Exercise directions: First find the line with "The same rendered" in the entries below, then set down exactly every line through the line with "Give the mask of the **black and grey gripper finger**", that line included.

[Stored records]
↓
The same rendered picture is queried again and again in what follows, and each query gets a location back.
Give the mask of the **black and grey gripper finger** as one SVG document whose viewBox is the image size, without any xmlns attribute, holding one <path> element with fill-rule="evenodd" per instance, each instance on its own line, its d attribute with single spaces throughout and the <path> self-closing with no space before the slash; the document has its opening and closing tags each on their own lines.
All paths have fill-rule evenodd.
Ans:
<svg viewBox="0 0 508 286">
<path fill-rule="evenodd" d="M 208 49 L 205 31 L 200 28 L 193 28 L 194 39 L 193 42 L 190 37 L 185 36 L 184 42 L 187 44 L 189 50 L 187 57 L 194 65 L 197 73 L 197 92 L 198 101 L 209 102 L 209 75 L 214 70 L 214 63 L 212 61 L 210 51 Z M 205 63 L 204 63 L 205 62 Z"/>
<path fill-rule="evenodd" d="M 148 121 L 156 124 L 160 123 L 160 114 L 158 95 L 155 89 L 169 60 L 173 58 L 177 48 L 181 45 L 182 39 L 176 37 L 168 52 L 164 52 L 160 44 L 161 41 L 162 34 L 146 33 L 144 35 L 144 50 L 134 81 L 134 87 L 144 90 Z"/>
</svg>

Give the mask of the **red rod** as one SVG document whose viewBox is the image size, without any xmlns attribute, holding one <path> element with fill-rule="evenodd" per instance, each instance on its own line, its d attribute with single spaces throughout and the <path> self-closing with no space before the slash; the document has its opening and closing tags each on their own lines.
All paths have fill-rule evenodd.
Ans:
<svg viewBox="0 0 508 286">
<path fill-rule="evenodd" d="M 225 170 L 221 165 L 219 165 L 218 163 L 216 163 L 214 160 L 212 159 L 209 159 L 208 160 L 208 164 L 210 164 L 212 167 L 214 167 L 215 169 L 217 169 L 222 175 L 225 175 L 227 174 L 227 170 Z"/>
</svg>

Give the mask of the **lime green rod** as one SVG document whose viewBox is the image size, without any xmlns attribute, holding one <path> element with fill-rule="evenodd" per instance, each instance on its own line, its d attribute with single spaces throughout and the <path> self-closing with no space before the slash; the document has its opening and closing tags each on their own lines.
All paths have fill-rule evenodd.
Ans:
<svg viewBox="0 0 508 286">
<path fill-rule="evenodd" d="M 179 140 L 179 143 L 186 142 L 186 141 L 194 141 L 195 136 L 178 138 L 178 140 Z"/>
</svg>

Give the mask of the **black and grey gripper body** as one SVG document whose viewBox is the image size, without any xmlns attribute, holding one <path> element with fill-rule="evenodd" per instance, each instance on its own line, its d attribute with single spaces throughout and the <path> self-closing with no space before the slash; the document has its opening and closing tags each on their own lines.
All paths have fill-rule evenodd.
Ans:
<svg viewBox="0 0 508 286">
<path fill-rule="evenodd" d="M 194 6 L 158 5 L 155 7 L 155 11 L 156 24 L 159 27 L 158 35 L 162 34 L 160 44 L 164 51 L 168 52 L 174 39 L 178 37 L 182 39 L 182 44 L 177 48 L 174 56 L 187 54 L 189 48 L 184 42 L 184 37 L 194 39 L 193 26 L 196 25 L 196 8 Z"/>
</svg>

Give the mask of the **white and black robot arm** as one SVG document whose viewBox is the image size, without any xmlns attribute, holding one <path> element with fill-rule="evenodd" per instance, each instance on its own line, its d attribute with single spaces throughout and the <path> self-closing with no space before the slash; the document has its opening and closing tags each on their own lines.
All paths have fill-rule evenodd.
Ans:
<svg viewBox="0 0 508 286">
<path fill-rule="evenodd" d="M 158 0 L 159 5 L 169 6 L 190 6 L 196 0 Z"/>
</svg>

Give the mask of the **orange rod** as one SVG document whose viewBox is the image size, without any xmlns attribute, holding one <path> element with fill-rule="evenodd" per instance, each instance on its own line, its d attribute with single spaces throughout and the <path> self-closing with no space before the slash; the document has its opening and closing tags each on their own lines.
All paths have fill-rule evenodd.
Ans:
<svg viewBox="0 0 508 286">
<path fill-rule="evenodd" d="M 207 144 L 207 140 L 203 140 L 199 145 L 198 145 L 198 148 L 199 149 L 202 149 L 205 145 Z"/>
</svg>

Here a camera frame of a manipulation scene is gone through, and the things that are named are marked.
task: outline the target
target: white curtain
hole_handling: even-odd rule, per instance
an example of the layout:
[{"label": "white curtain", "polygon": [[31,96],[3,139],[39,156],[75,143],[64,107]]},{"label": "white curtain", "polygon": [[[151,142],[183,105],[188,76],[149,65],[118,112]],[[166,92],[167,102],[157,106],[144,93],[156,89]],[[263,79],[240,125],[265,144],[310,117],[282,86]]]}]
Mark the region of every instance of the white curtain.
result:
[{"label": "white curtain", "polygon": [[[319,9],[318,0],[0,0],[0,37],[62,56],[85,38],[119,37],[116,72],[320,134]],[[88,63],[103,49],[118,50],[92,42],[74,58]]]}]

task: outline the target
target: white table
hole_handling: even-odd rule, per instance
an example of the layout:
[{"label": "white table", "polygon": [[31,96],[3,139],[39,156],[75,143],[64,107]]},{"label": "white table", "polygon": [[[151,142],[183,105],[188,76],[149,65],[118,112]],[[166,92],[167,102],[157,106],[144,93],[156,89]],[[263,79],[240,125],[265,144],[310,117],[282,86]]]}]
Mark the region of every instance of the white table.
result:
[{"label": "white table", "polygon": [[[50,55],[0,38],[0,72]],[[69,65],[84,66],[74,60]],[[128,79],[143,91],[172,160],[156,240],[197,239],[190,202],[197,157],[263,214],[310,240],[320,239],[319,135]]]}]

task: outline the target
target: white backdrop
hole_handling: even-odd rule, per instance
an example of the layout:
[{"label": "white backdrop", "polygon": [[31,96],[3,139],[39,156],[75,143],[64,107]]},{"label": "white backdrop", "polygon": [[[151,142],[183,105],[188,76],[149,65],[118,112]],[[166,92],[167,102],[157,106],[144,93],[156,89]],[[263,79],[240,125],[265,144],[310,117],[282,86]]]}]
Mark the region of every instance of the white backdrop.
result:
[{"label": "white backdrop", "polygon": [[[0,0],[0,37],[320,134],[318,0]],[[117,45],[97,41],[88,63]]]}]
↑
↓
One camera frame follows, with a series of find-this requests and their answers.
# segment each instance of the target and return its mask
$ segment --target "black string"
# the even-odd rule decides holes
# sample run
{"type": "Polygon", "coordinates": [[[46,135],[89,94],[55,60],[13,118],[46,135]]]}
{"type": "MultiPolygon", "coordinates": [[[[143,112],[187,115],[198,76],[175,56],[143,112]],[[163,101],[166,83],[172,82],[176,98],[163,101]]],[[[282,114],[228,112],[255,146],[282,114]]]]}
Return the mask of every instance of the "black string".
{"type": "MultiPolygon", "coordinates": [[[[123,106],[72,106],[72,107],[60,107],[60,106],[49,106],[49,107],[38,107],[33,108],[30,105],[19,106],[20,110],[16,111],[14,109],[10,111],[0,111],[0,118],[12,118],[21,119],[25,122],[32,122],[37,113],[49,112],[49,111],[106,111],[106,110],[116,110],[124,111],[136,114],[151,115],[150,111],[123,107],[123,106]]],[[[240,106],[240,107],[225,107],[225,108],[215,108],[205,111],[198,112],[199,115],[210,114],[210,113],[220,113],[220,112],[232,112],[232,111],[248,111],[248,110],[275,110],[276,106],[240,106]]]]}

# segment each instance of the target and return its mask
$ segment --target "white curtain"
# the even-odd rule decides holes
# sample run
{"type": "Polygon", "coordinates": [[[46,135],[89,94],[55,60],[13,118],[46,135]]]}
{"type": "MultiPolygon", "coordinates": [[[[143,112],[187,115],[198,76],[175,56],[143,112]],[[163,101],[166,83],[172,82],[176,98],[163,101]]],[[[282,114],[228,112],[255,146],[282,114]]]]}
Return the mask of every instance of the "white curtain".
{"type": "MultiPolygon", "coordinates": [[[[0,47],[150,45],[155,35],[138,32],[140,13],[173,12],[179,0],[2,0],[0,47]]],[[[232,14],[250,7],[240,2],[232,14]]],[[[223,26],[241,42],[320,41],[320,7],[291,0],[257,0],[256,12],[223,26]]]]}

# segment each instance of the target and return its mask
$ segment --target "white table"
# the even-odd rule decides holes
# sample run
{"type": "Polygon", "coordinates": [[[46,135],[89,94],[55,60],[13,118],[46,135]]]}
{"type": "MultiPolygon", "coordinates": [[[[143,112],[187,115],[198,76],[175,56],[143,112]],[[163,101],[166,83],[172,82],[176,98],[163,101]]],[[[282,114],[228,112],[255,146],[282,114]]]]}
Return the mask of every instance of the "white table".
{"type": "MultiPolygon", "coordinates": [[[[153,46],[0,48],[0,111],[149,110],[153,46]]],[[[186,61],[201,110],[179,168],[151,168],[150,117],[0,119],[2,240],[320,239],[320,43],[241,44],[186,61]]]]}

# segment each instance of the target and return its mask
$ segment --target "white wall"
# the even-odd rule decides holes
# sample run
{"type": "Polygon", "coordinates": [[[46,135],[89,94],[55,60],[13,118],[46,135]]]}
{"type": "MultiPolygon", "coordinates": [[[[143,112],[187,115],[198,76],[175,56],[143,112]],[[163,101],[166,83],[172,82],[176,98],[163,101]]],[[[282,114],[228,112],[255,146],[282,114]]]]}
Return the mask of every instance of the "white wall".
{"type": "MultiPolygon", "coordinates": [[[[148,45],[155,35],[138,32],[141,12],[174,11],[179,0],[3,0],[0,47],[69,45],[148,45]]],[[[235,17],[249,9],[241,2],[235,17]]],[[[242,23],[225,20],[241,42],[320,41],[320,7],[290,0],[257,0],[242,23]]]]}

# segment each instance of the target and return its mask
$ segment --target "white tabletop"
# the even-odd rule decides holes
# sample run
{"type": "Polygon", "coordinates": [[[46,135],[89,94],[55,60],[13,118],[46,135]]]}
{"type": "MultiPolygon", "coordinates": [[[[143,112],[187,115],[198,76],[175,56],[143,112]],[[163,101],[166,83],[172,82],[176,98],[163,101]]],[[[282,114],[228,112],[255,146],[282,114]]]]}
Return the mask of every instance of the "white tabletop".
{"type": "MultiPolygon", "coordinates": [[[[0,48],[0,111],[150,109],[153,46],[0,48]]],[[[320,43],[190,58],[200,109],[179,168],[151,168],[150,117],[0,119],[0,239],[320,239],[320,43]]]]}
↑
Task result:
The same rendered picture is queried again and again in what follows, and each query gets a location back.
Give the mask of the **black and grey gripper finger** as one SVG document whose viewBox is the image size, without any xmlns attribute, holding one <path> element with fill-rule="evenodd" per instance, each instance on its own line, its d attribute with single spaces throughout and the <path> self-closing with no space before the slash; the document has its opening and closing tags each on their own lines.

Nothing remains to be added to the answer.